From the first line of the material below to the line containing "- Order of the", repeat every line exactly and add nothing.

--- Supplied information Enclosed Below ---

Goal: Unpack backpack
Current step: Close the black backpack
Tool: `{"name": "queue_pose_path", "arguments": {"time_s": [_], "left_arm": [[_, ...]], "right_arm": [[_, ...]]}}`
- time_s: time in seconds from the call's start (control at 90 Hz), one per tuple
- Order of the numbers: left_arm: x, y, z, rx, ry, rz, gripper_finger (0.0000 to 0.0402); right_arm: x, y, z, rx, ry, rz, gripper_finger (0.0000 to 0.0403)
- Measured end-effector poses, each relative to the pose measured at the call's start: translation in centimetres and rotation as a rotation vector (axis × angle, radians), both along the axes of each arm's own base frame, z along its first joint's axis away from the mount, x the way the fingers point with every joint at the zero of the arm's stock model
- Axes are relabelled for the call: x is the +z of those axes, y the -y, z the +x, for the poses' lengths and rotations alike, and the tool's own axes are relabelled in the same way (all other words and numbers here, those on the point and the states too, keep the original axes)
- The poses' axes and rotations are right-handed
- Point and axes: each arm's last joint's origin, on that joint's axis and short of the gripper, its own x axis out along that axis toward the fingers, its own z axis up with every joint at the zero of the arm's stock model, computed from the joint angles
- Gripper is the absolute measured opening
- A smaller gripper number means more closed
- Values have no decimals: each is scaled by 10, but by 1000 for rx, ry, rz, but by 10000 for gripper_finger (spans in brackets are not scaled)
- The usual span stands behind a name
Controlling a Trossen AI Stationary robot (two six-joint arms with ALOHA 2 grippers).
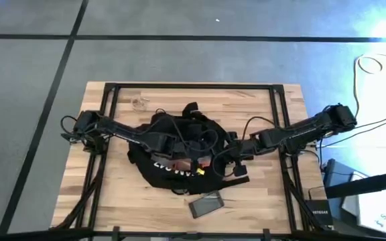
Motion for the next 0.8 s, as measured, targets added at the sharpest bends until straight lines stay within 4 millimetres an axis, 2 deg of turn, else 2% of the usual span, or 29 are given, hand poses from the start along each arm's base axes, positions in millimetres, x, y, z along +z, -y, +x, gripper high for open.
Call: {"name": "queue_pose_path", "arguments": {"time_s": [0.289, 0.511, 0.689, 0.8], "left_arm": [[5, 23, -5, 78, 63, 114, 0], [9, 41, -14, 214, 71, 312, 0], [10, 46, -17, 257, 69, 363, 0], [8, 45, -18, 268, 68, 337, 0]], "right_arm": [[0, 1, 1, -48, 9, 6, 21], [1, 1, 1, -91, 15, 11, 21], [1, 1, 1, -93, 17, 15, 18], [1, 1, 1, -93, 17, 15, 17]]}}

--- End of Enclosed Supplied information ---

### Solution for this task
Goal: Unpack backpack
Current step: Close the black backpack
Tool: `{"name": "queue_pose_path", "arguments": {"time_s": [_], "left_arm": [[_, ...]], "right_arm": [[_, ...]]}}`
- time_s: time in seconds from the call's start (control at 90 Hz), one per tuple
- Order of the numbers: left_arm: x, y, z, rx, ry, rz, gripper_finger (0.0000 to 0.0402); right_arm: x, y, z, rx, ry, rz, gripper_finger (0.0000 to 0.0403)

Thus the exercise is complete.